# Where to try out Rod



## Ptpainton (Feb 16, 2013)

Started out with a Orvis Encounter rod and it's Ok but I am curious about how other rods cast, am thinking I want a slower rod, one I can feel the back cast better? Anywhere between PCB and Pensacola other than Orvis where I could try out some rods, take them outside with a reel on them a do a few cast.


----------



## Chris V (Oct 18, 2007)

Our shop is in Orange Beach and I carry rods from G Loomis, Echo, Ross and a few others. We can take them out and do some casting anytime.
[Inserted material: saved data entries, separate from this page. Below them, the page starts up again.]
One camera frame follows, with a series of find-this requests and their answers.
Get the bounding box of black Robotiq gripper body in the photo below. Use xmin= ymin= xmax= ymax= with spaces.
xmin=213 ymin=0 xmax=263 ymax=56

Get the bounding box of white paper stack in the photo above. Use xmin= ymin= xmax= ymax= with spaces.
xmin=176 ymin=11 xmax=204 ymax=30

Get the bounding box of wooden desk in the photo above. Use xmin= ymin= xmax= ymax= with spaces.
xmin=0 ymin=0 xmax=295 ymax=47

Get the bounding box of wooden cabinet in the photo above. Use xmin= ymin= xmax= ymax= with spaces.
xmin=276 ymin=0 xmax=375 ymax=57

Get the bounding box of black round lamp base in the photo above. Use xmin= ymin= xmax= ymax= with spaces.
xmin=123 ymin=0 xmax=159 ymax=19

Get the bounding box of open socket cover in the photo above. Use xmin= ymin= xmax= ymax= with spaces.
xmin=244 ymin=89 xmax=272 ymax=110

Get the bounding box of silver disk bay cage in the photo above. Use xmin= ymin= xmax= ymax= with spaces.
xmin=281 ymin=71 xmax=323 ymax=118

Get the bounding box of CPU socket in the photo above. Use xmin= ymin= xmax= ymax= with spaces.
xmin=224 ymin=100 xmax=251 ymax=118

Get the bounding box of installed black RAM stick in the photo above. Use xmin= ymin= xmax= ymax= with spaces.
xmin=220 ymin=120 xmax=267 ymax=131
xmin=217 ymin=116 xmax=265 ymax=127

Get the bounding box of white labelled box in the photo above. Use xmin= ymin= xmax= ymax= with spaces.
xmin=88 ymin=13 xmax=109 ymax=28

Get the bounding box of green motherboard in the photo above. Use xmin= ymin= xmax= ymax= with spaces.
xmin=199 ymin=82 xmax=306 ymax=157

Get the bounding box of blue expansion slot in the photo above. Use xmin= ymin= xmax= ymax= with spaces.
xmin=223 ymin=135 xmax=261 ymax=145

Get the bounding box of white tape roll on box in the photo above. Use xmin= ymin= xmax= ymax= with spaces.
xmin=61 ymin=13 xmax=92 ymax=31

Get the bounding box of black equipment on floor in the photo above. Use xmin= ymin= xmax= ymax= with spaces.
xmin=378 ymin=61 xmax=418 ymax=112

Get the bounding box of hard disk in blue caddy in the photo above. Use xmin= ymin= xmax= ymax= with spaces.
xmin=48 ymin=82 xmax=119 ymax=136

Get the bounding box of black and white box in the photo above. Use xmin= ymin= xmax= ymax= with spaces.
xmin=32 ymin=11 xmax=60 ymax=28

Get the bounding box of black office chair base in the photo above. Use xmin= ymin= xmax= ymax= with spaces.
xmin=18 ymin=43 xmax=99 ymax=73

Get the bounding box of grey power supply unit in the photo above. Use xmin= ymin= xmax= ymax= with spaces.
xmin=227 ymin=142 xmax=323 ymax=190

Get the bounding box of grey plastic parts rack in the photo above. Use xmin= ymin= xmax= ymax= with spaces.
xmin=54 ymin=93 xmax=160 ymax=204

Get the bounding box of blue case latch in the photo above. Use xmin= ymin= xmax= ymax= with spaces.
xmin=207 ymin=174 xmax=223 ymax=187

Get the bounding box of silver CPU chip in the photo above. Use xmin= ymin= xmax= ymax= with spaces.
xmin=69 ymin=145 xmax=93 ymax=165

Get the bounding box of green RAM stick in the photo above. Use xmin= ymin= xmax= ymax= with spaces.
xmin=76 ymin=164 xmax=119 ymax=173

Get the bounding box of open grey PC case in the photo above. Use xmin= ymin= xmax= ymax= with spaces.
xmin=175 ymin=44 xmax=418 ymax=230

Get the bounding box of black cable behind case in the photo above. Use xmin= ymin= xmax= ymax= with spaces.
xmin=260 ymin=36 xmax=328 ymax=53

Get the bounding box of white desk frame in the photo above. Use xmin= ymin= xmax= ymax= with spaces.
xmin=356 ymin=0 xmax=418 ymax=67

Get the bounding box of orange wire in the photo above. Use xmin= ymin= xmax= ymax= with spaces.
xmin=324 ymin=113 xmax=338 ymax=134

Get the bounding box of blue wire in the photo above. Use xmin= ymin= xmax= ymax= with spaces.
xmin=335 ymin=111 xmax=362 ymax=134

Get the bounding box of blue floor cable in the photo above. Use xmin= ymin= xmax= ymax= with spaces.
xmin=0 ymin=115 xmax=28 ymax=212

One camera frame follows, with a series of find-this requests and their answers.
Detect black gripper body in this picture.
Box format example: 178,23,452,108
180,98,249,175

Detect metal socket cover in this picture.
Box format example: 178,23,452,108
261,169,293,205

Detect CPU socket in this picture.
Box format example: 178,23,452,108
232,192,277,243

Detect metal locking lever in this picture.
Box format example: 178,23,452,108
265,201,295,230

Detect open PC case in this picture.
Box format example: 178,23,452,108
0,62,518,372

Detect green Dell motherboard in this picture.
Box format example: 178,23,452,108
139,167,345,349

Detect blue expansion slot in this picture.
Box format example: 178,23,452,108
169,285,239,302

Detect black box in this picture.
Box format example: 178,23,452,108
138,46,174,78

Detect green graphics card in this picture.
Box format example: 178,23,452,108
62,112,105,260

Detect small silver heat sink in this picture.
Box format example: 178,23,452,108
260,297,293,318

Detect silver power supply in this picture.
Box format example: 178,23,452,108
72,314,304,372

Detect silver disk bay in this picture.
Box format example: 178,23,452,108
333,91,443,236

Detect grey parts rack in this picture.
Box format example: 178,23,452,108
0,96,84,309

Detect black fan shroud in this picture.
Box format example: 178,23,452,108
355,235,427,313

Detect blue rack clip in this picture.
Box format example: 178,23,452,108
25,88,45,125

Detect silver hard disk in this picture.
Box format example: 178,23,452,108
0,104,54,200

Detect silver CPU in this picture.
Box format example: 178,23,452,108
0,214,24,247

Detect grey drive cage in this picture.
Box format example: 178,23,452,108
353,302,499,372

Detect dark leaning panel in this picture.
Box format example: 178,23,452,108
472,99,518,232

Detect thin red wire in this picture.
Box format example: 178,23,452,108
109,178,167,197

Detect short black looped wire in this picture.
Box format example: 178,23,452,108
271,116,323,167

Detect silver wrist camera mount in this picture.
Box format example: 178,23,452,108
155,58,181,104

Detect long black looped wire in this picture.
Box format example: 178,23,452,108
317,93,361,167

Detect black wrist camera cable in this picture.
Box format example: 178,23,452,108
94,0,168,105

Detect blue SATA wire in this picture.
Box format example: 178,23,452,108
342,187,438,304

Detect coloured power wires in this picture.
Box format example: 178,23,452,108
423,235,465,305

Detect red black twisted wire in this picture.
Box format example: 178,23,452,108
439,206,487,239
Shop info below if interested.


----------



## Blueheron (Jan 19, 2009)

Chris V can help you a lot and he has good stuff. 
If you are in our area on the 3rd Saturday each month (this month May 16) the Pensacola fly fishing club - Fly Fishers of NorthWest Florida (www.ffnwf.org) - hosts a clinic from 9:00-11:00 AM. We have 5 wt and 8 wt TFO rods you can try. Stay for lunch.
Club meets at the park on 17th Ave just north of the RR bridge and boat launch.


----------



## Mr.wild shark (Mar 28, 2015)

When you buy a new take the catalog that explains how and where you can used that's i do , with someone from amazon, good luck


----------



## a (Oct 2, 2007)

Mr.wild shark said:


> When you buy a new take the catalog that explains how and where you can used that's i do , with someone from amazon, good luck


.....................................................................................................?


----------